He spoke slowly to himself within his mind, while the world without grew dark:


“I was quite right in my hypothesis.  The self, however precarious, does exist, caught in the web of the brain.  But I feel myself fading.  There is no repeat performance for me.  I was Professor Stenbridge.  I really was…”




...  and Circuses





I was high on the green swelling slope of the hill still warm with the setting sun.  Down below were the streets of the town, latticed with long sharp shadows and yellow street lamps.  The place where I sat was a gentle mixture of peace and muted sense, suspended between thought and reality.

Then I saw him, not for the first time, coming over the brow of the hill, eminently alone.  He always walked about by himself, and each time I almost but not quite recognised him.

He came down past me, frail, grey and transparent as if not quite there, smiled, made as if to speak, held out his hand and I the same, but then walked on.  As always, the moment was past, and I was left with nostalgia and a need.

I closed my eyes.  It could have been only for a second, but of course you can never tell. For  time up there on the hill is different, and when I opened them he was a distant silhouette.

Now the sun was drained and swallowed by the night and there was no good reason to stay up there and every slight reason to go down.  For in the dark oasis at the centre of the town a nova blossomed in a silent explosion of fairy lights and colour and motion and the Circus came to life.

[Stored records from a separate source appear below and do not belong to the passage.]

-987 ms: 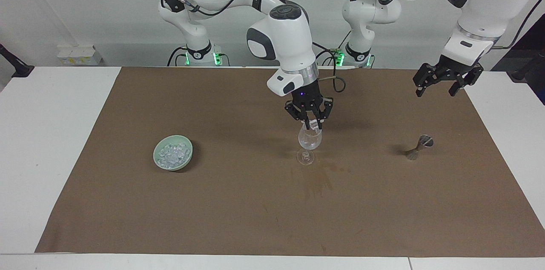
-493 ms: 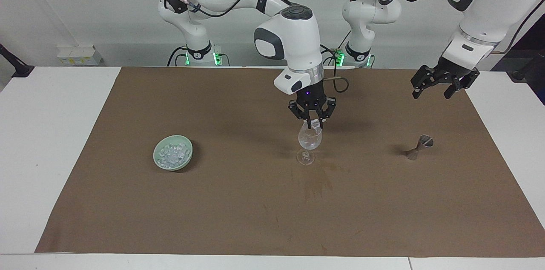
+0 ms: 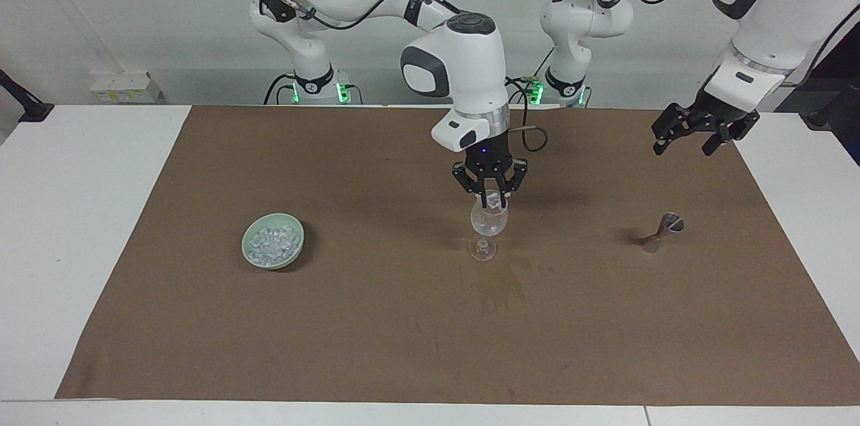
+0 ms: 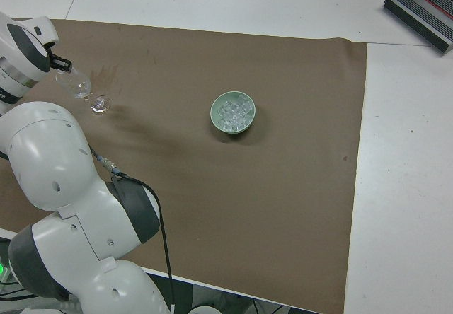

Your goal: Pour wine and add ice with both arms

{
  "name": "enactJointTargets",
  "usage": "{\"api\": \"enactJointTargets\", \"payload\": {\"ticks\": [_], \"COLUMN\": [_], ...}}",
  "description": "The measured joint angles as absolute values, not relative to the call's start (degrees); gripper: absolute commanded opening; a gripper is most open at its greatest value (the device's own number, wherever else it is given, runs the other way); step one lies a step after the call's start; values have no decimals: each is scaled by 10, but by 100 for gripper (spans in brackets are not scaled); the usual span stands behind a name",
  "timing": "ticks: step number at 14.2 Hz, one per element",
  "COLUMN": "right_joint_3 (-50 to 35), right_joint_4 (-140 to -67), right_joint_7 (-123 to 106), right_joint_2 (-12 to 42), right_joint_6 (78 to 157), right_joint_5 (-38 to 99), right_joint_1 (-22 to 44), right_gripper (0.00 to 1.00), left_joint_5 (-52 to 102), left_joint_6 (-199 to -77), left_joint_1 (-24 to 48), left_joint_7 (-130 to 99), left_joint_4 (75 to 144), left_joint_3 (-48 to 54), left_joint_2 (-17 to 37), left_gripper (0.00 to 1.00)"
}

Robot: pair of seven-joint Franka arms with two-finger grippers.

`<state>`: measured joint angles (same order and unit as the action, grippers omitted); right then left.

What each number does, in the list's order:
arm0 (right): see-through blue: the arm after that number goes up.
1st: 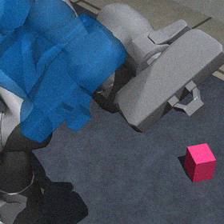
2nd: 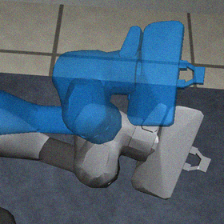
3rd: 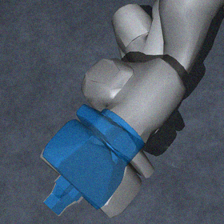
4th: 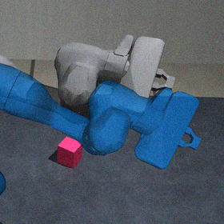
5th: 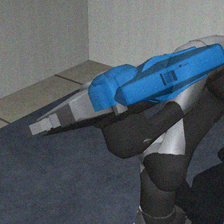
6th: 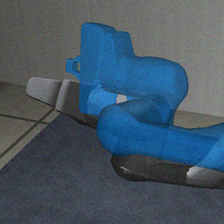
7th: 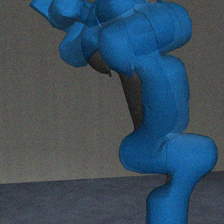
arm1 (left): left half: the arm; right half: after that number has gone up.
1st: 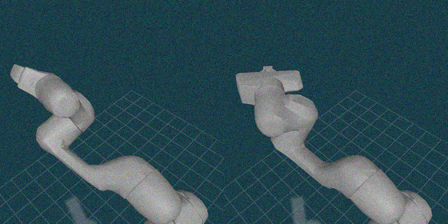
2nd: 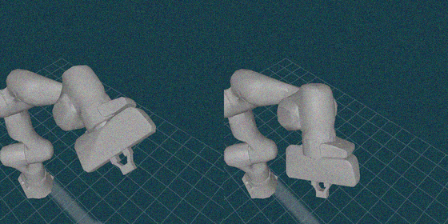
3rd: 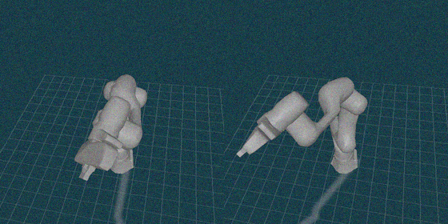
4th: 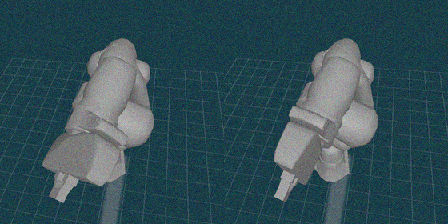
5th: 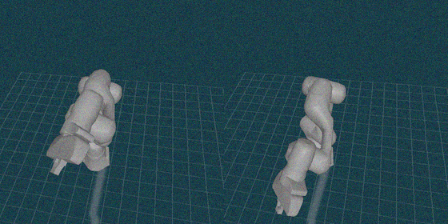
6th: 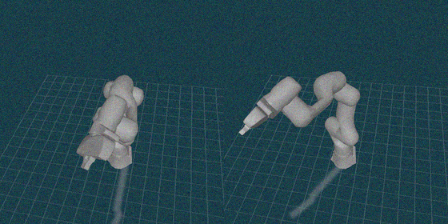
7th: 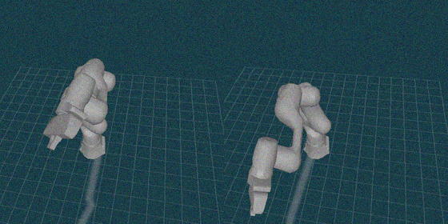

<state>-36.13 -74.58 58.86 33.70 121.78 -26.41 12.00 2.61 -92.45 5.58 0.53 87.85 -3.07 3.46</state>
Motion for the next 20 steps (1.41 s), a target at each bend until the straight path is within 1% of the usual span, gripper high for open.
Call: {"api": "enactJointTargets", "payload": {"ticks": [2, 4, 6, 7, 10, 13, 15, 17, 20], "right_joint_3": [-361, -362, -362, -362, -362, -362, -362, -362, -362], "right_joint_4": [-752, -752, -752, -752, -752, -752, -752, -751, -747], "right_joint_7": [589, 589, 589, 589, 589, 589, 591, 619, 633], "right_joint_2": [337, 337, 337, 337, 337, 337, 337, 336, 319], "right_joint_6": [1228, 1228, 1228, 1228, 1228, 1228, 1228, 1228, 1228], "right_joint_5": [-267, -267, -267, -268, -268, -268, -268, -268, -268], "right_joint_1": [120, 120, 120, 120, 120, 120, 120, 120, 116], "right_gripper": [7, 16, 30, 39, 52, 58, 73, 100, 100], "left_joint_5": [23, 5, -9, -11, -12, -12, -12, -12, -12], "left_joint_6": [-921, -921, -920, -920, -920, -921, -921, -921, -921], "left_joint_1": [56, 56, 57, 56, 56, 55, 55, 55, 55], "left_joint_7": [10, 13, 14, 14, 14, 14, 14, 14, 14], "left_joint_4": [877, 876, 874, 873, 873, 873, 873, 873, 873], "left_joint_3": [-30, -27, -26, -26, -26, -27, -27, -27, -27], "left_joint_2": [35, 35, 35, 35, 35, 35, 35, 35, 35], "left_gripper": [100, 100, 100, 100, 100, 100, 100, 100, 100]}}
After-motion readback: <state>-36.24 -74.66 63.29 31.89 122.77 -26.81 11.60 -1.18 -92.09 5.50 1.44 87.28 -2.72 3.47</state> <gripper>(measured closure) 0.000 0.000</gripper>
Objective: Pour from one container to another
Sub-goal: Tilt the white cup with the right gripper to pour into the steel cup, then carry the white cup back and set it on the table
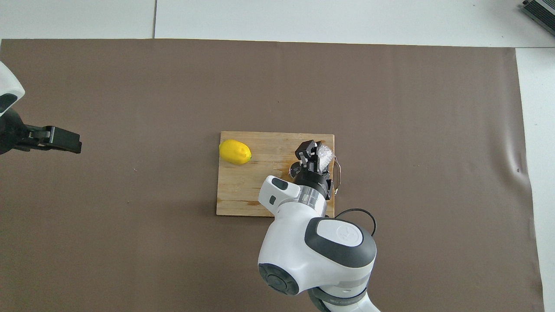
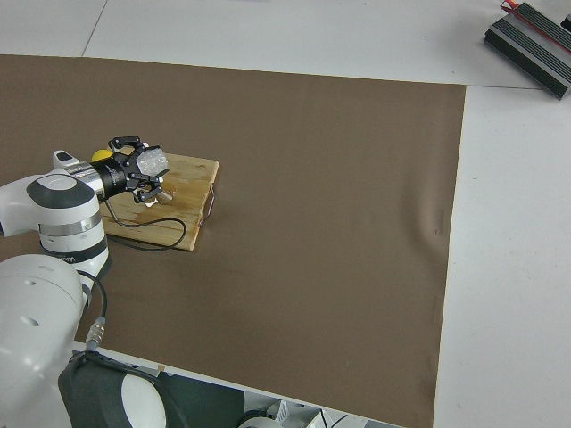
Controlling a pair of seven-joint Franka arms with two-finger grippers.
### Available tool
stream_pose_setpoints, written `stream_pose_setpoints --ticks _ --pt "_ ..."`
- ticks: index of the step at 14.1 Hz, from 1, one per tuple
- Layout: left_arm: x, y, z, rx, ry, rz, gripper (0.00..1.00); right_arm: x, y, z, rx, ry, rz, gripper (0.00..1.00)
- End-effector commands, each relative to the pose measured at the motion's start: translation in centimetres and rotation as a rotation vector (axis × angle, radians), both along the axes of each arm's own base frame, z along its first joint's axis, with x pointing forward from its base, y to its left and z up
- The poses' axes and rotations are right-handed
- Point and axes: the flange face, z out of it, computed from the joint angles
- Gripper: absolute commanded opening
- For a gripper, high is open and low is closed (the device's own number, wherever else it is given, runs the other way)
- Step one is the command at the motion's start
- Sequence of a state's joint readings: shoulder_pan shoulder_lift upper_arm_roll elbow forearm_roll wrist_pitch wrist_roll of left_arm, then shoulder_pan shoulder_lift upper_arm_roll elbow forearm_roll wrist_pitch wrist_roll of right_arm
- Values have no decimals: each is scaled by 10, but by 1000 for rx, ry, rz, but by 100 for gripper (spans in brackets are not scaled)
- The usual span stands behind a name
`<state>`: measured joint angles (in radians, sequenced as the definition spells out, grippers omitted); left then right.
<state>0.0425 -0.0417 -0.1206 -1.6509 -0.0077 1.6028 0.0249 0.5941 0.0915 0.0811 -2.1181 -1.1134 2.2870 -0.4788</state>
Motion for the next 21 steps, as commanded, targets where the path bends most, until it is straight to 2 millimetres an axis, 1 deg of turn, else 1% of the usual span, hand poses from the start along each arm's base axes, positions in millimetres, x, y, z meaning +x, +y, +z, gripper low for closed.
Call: stream_pose_setpoints --ticks 1,3,5,10,11,13,16,17,19,21 --pt "-7 2 3 -11 2 -7 100 3 -3 8 54 0 -35 44" --pt "-7 2 3 -11 2 -7 100 3 -3 9 68 12 -51 44" --pt "-8 2 3 -11 4 -7 100 4 -1 14 103 32 -78 44" --pt "-7 2 3 -11 2 -7 100 4 -1 13 146 64 -116 44" --pt "-8 2 3 -11 4 -7 100 4 -3 15 163 71 -128 44" --pt "-8 2 3 -11 4 -8 100 15 -19 20 175 102 -150 44" --pt "-8 2 3 -11 4 -7 100 19 -28 32 222 159 -177 44" --pt "-7 2 3 -11 2 -7 100 24 -39 36 231 171 -193 44" --pt "-8 2 3 -11 4 -8 100 33 -56 37 261 227 -220 44" --pt "-8 2 3 -11 4 -7 100 45 -78 36 287 278 -247 44"
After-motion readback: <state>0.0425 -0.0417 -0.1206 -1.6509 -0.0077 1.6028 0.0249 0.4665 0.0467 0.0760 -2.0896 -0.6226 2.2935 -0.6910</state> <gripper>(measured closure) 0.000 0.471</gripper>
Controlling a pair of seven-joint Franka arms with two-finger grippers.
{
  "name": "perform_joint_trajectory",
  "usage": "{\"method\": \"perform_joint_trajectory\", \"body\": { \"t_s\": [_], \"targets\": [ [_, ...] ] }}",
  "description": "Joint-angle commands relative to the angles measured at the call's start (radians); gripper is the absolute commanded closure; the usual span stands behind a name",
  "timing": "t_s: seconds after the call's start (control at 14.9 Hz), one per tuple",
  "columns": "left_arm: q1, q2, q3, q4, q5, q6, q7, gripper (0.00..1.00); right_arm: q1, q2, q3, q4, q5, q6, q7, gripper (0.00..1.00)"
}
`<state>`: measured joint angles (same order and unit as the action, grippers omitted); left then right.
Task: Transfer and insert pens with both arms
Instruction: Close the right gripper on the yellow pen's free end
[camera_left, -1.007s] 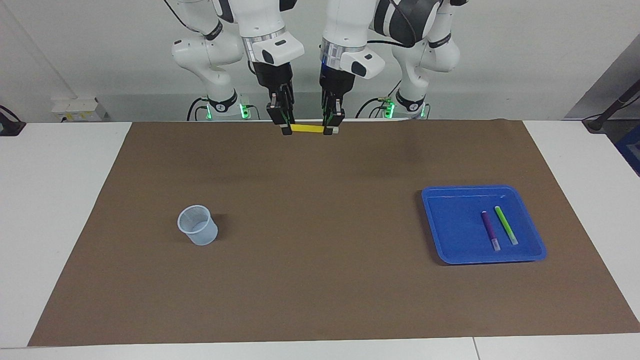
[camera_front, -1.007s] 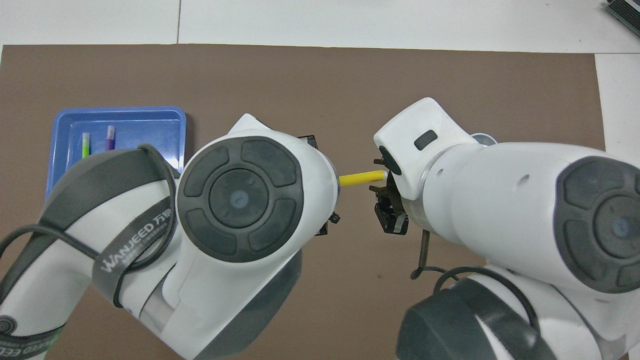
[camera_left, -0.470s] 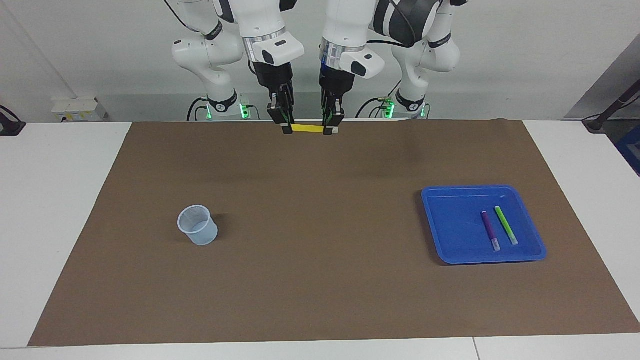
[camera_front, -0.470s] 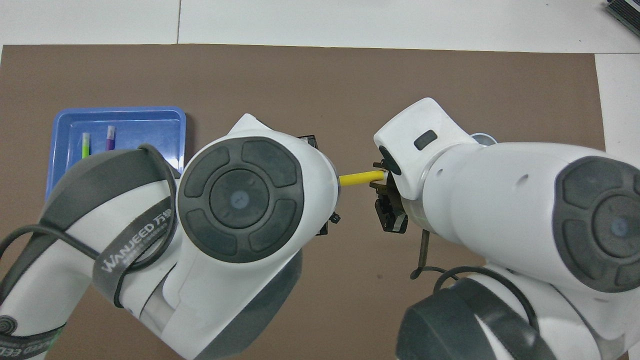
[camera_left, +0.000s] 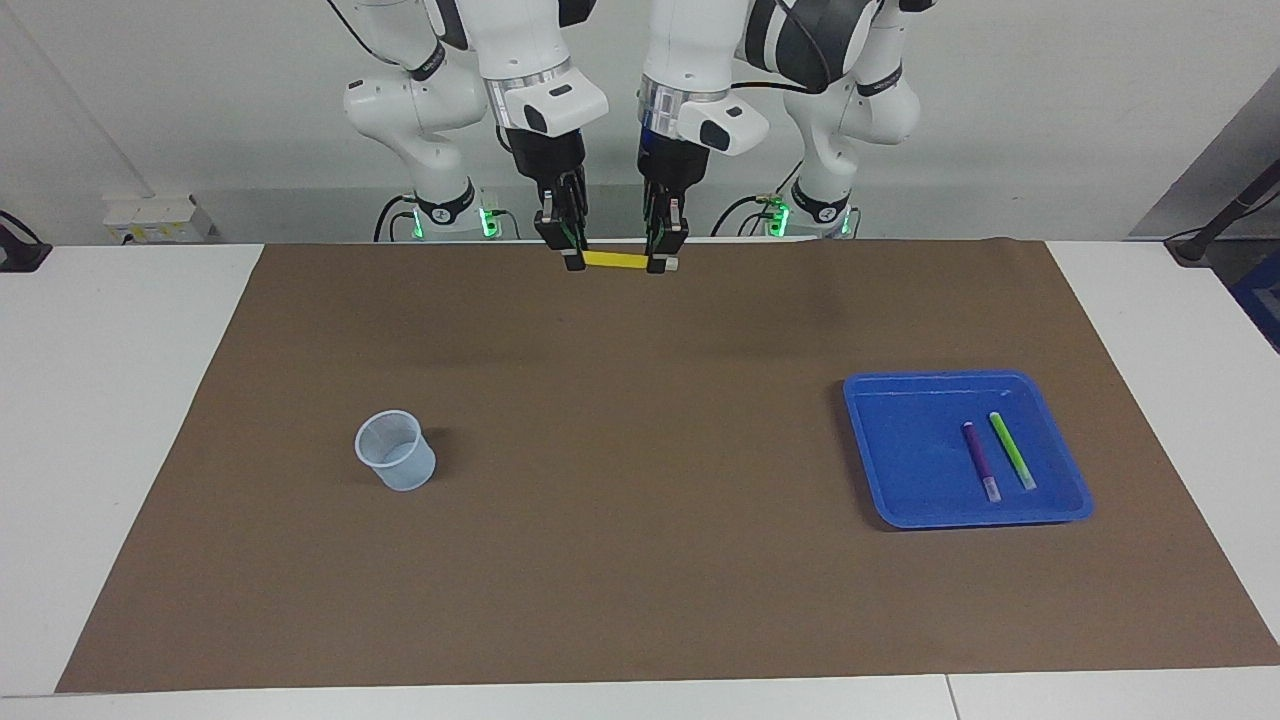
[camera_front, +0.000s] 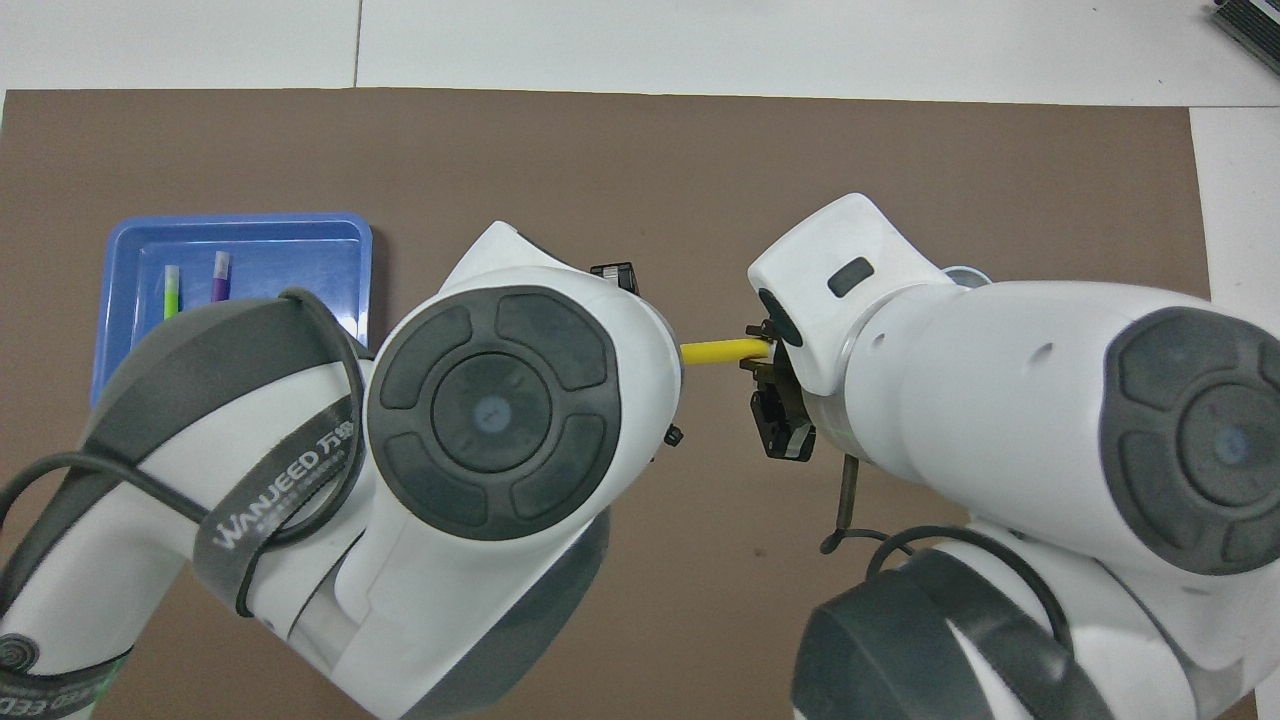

Before I knew it I was walking through the commercial outskirts of the town, between the canyons of the buildings with their pools of powdery sodium yellow light and their lakes of mauve darkness.  There were few people about and those seemed aloof and deep within themselves. 

Then on towards the centre, joining the throng young and old, making their way to the delights of the Circus.  Like trout swimming upstream, instinctive, happy, sensation seeking, escaping from apathy, escaping from their linear history and their all too predictable urban future. 

Jostled and elbowed I was swept along with them, , imbued with their communal need for distraction, bathed in their body smell, with a need to immerse myself in their common joy, and abandon my individual angst and egotism. And bobbing along, jumping up from time to time above the level of the rest turning to make sure I was still there, I could swear I saw the frail figure of the man on the hill.


Happy as trout

mounting the flood,

bobbing about

on jets of blood.


As the park drew near so the euphoria grew and the expectation.  Under the rickety trellis arch over the gate, beaded with twinkling bulbs that spelt out in multicolour:  

"Happiness is all !"




All was vulgar and gaudy and blaring. blatant with noise, smells, colour.  It was all so natural and naïve and honest, brazen and discordant.   I could not but compare it with the experience on the hill, but could not find it in my heart to condemn.  It was of a completely different order. 

Happy the steam organ

strident pop music

howling orgasmic.

With no rhyme or reason,

churning the same refrain.


Candyfloss competed with hot-dog, hamburger with barbecue ribs, cheap scent with sweat.  The oily smell of machines clashed with cooking fat.  Fluorescent lights of all hues fought with each other.  Brass band music and steam organs and pop music blasted out in infernal discord and counterpoint and the thrum of generators provided the bass.  Screams of delighted fear as machines whirled and abused people to the limit of endurance.  Yet all mingled into pleasure, maybe commercial and synthetic, but within the grasp of everyone.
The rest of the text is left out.